America’s War on Poverty: Introduction

36-lyndon_johnson_14x182014 marks fifty years since Lyndon Johnson officially declared War on Poverty in America.  Its goal to end poverty by addressing social/economic issues such as housing, education, healthcare, and job creation.     Being as it is the fifty year anniversary,  many politicians are attacking or defending this massive undertaking that has cost tax payers many trillions of dollars over the long haul as either a dismal failure or moderate success, depending on whether you lean right or left on the political spectrum.     Sadly, most politicians and political journalists do not possess the gift of nuance and civility, but rather create straw men, red herring, and ad hominem arguments, designed to arouse the passions of its constituents. And sadly,  many people prefer the club-wielding verbal assault over the olive branches of a civil discourse.  The language of public debate where ideas are passionately presented, tested, and given thoughtful consideration is all but lost.  In its place, nasty caustic attacks litter social media and online media sites as well as the smorgasbord of intentionally biased news outlets that one can find on cable TV.
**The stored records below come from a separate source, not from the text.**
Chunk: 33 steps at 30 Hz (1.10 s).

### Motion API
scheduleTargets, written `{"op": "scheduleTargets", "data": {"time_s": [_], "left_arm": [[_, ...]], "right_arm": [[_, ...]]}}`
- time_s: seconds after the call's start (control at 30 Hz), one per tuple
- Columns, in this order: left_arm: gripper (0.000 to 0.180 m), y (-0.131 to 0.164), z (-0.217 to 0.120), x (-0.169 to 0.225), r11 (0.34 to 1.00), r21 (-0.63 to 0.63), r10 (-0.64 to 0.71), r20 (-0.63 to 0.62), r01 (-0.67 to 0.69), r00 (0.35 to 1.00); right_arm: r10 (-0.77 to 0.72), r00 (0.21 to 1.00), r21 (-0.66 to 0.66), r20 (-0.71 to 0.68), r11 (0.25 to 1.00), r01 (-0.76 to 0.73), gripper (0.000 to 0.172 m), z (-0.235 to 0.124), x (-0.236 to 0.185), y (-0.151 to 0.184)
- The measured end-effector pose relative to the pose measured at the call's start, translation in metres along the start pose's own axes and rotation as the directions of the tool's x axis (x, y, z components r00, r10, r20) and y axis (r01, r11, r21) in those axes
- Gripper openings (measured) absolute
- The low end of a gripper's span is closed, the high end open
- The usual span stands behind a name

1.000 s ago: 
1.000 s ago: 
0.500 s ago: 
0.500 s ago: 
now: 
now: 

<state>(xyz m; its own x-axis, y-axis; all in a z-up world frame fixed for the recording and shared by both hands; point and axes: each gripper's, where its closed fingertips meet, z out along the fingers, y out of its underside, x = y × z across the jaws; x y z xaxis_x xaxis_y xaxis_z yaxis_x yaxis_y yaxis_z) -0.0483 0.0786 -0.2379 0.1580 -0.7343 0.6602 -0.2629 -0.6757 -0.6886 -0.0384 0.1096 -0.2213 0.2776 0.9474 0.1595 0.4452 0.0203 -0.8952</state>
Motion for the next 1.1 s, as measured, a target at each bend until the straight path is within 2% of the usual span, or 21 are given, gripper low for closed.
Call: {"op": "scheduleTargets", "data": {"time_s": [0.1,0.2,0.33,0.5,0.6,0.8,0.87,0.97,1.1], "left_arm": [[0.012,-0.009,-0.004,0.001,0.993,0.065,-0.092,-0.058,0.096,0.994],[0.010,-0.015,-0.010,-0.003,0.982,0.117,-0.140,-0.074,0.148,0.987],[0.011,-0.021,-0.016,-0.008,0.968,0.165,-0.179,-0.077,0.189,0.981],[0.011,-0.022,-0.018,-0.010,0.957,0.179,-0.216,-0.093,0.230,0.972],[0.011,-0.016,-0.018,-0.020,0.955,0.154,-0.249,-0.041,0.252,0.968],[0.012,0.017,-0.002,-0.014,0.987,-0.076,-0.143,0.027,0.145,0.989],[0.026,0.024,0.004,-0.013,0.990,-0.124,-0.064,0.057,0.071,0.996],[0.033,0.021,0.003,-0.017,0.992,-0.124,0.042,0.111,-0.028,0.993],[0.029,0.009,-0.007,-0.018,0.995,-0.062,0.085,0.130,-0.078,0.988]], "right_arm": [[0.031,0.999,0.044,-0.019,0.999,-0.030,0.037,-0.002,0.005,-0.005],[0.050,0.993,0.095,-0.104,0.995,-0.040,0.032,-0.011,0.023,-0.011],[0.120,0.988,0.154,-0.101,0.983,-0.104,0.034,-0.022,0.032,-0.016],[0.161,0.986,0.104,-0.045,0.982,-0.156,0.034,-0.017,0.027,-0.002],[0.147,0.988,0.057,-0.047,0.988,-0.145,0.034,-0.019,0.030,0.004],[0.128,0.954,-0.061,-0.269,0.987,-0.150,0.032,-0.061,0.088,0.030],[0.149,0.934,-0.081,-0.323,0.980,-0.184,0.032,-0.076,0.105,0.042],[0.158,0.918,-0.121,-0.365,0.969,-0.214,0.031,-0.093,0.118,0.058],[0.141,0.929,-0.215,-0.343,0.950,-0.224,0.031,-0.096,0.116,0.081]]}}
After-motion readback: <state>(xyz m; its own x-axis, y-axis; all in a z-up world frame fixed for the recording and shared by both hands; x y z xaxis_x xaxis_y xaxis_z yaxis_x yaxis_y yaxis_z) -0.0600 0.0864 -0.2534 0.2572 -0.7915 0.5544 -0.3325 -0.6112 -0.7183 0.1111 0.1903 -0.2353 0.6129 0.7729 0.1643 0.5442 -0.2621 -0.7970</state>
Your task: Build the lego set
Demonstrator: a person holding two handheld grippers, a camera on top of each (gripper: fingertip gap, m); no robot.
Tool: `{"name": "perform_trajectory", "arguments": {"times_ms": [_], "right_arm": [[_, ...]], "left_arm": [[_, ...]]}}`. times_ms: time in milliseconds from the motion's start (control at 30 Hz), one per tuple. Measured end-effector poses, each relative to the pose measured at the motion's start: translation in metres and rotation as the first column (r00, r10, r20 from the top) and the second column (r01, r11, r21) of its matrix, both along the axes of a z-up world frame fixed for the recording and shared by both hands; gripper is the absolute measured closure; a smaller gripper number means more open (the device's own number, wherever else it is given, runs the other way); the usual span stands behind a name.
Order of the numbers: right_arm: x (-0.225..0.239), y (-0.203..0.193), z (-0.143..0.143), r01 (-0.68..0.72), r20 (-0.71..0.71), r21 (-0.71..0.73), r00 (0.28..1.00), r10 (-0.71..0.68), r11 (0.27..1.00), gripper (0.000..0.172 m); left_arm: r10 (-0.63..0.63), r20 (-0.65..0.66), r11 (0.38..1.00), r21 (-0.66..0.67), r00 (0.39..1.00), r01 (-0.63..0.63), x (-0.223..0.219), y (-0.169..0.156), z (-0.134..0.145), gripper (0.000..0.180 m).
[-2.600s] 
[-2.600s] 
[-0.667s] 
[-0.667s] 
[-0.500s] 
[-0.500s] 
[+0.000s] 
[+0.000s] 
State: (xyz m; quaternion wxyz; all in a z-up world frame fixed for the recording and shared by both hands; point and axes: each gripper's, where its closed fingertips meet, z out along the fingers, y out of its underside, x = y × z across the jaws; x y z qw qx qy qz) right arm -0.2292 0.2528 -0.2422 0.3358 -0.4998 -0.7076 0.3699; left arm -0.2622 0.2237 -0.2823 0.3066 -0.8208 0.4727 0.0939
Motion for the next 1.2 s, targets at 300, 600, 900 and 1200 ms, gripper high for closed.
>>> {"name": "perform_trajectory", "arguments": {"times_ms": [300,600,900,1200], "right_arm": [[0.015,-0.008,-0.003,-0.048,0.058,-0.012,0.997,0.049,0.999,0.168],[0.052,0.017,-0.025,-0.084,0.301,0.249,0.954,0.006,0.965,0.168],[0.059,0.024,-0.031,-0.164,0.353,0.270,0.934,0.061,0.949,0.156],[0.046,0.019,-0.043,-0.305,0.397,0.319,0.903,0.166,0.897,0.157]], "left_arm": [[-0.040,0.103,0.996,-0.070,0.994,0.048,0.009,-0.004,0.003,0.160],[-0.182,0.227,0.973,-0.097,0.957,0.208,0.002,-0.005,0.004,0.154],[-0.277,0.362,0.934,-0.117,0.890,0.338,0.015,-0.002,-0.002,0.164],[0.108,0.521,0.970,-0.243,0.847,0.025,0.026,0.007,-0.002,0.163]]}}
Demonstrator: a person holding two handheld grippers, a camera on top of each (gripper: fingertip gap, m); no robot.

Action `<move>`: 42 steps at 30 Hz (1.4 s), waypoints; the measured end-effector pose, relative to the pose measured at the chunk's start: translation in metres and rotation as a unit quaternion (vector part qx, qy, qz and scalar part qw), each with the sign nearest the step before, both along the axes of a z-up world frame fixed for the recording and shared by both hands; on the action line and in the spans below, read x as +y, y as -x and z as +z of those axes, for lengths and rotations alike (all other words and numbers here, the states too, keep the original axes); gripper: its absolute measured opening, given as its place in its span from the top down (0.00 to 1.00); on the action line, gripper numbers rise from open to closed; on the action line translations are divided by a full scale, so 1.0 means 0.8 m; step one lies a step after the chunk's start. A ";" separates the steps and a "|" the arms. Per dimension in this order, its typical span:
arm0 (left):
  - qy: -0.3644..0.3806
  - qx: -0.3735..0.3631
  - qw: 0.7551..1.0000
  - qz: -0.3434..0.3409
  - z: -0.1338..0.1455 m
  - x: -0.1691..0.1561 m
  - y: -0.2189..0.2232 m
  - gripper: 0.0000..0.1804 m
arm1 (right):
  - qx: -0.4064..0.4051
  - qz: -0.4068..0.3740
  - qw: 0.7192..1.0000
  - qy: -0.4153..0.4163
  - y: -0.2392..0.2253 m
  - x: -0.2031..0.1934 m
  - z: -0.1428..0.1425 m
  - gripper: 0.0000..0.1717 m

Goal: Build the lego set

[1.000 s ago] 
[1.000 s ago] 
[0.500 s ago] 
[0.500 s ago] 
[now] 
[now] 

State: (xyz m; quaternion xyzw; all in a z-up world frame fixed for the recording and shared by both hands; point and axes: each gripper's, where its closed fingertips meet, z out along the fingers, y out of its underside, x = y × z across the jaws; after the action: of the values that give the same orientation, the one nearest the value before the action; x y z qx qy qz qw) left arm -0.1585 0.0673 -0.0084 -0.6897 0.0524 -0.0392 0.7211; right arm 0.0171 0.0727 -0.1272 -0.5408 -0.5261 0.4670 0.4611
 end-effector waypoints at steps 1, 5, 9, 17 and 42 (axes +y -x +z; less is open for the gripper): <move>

That being said, conversations about the War on Poverty in America must take place.  Currently, around 50 million Americans live in poverty and approximately 20 trillion dollars of government dollars have gone to fight the war on poverty during the past fifty years.  Since 2014 marks the fiftieth anniversary with America’s war on poverty, and because I have devoted over 20 years of my life to serving the urban poor in my neighborhood, I’ve decided to write several blog posts during the year of 2014 and reflect on America’s War on Poverty.  Just so you know, my Christian worldview and my two decades of poverty-fighting experience informs my beliefs and ideas on this controversial subject.  I invite you to wade into this important conversation  even if you hold entirely different religious, social, economic, and political beliefs than me.  Although I am passionate about what I believe, I promise that these conversations will be civil because my faith in Jesus compels me to love those who are vastly different than me.